Let's look at the control of each mode in more detail. In hybrid mode, the power generation amount of the fuel cell 200 and the charging amount of the high-voltage battery 100 are used simultaneously to meet the required output of the fuel cell vehicle. On the other hand, in FC Only mode, only the power generation amount of the fuel cell 200 is used, and in EV mode, only the charge amount of the high-voltage battery 100 is used and controlled to meet the required output of the fuel cell vehicle.

Therefore, when the driving mode of the fuel cell vehicle is EV mode, the fuel cell 200 is not driven, so the deterioration rate according to use of each fuel cell 200 cannot be derived.

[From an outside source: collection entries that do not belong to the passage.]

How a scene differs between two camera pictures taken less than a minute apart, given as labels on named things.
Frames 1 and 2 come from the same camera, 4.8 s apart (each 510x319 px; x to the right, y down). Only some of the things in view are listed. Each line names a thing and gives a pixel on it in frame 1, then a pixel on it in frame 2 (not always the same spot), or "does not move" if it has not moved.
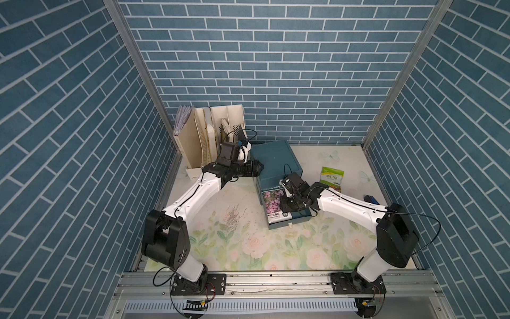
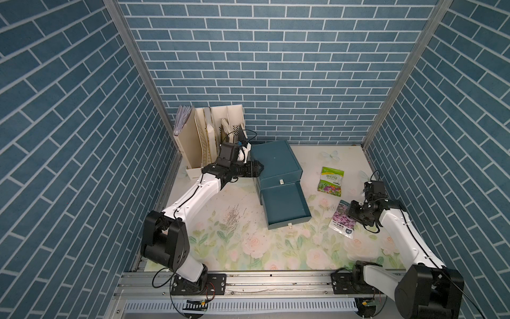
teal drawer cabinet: [279, 159] does not move
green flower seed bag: [333, 177] does not move
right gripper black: [284, 208] to [351, 214]
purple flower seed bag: [272, 203] to [341, 222]
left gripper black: [254, 172] does not move
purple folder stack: [183, 113] does not move

In other words, in the present invention, 'whether the fuel cell is in a normal driving state' can be understood to basically mean whether the driving mode of the vehicle corresponds to hybrid mode or FC only mode rather than EV mode. However, FC Only mode and EV mode are emergency driving modes in preparation for emergencies, and if no problems occur with the high-voltage battery 100 or fuel cell 200, the fuel cell vehicle is generally driven in hybrid mode. .

Therefore, in the present invention, it is more preferable to understand 'whether the fuel cell is in a normal operating state' to mean whether the driving mode of the vehicle corresponds to a hybrid mode rather than an emergency driving mode (EV mode or FC Only mode). To facilitate understanding of the present invention, the following specification will be described on the premise that 'whether the fuel cell is in a normal driving state' means whether the driving mode of the fuel cell vehicle corresponds to the hybrid mode.

Continuing with the present invention, we will look at 'whether the output of the fuel cell is within the allowable output'. As described above, in the step (S400) of increasing the power generation output of the plurality of fuel cells based on the charge amount of the high-voltage battery in the controller of the method for controlling the plurality of fuel cells of the fuel cell vehicle according to the present invention, the driving of the fuel cell vehicle is performed. By increasing the power generation output of each fuel cell 200 to generate surplus output and using this surplus output to determine the deterioration rate of each fuel cell 200, the state in which the required output is satisfied while the fuel cell vehicle is driving is determined. It is intended to determine the deterioration rate of each fuel cell 200 while maintaining the deterioration rate of each fuel cell 200.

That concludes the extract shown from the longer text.